ヒト歯科組織からの歯髄幹細胞(DPSC)の初代培養法の確立

まず、抜いた歯を滅菌生理食塩水ですすいで、血液を取り除きます。滅菌生理食塩水で灌漑しながら、超硬亀裂バリを使用して歯を縦方向に慎重に2つに切断します。その後、歯とその無傷の歯髄を氷上の滅菌α-MEM培地に入れて細胞および組織培養ラボに輸送します。

次に、抽出した歯のサンプルを滅菌培養ペトリ皿に入れ、滅菌PBSで3〜4回十分にすすいでください。鋭利な掘削機と鉗子を使用して、空洞の歯髄組織を慎重に取り除き、滅菌PBSで血液の痕跡を取り除くために徹底的に洗浄します。次に、各部分に1〜2ミリリットルの滅菌PBSを入れて、皿の表面を4つの部分に分割します。

歯髄組織サンプルを1つの領域に置き、外科用ブレードを使用して細かく切断します。ティッシュピースをPBSで連続した領域に持ち上げて移します。一方、10%FBSを含む非必須アミノ酸を含むα-MEMを約0.8〜1ミリリットル、および抗生物質カクテルを6ウェルプレートに加えます。

そして、メディアを均一に広げるためにそれを動かします。

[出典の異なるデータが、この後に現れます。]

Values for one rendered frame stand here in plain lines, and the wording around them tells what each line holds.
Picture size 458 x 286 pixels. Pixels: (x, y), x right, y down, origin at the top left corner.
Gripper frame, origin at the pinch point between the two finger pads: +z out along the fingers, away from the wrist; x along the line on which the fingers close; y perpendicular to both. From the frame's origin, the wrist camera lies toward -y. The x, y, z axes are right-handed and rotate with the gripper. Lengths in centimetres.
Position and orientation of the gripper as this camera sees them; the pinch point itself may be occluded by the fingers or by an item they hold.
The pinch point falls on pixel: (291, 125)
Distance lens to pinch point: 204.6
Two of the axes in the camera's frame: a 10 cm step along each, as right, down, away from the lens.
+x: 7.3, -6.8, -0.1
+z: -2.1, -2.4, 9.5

歯髄幹細胞の初代培養開発のさまざまな段階を示しています。播種2日目には、歯科組織からの丸みを帯びた気泡型細胞が観察されました。

4日目には、組織から出てくる細胞の乱雑なネットワークが観察されました。しかし、13日目までに、外植片から出てきた細胞の数は増加しました。そして、2週目の終わりまでに、ほとんどの外植片は紡錘形の形態を持つ多くの付着細胞に囲まれました。